His research uncovered ways in which college presidents from across the country from both Black and predominately white colleges and universities, have impacted not only educational policies but national policies.
“In the process of trying to solve the nation’s problems, elected officials have always looked to colleges and universities, because they apparently have the people with the expertise or knowledge to solve these complex problems,” Cole said. “So, if colleges and universities are expected to solve a nation’s social problems, college presidents who lead these institutions inherit a disproportionate amount of influence in shaping American society and policies and practices.”
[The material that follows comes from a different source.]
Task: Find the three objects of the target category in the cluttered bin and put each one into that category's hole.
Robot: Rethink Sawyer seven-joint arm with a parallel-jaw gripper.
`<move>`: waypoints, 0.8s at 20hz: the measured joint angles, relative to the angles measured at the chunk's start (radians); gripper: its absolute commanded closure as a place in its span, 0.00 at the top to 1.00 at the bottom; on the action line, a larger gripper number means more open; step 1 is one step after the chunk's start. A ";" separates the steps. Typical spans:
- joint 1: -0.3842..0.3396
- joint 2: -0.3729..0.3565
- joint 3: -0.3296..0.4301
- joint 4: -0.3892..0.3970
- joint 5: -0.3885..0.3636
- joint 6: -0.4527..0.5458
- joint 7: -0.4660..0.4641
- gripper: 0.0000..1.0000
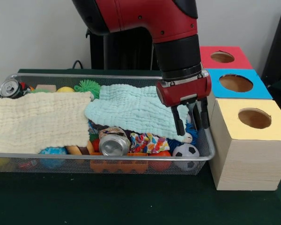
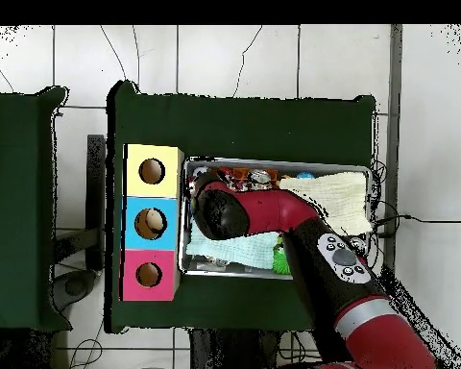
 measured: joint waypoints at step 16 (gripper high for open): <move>-0.008 -0.048 -0.015 0.038 0.000 0.000 0.000 1.00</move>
College presidents, Black and white, worked behind-the-scenes to desegregate schools before the passage of Brown v. Board of Education, Cole said. Some presidents risked opposition from trustees, regents, alumni and the media and publicly rebuked segregation and worked for racial equity even in the 1950s and ’60s when it wasn’t popular.
Today’s presidents need to follow that lead, according to Cole It’s not enough to issue the expected statement of condemnation. They must take action, Cole said. In the 1960s, one president demonstrated that commitment to anti-racism by insisting contractors be selected from a pool of white and Black bids and stopped advertising housing to students if establishments didn’t take Black residents.
Presidents must learn from the past, know their institution’s history and study how their predecessors confronted the same issues of racism and inequity that confront them today, Cole said.
Further, they need to engage with the broader community in meaningful ways to build common values. Attracting and retaining Black students and faculty isn’t likely, Cole explained, unless they will feel welcome both on and off campus.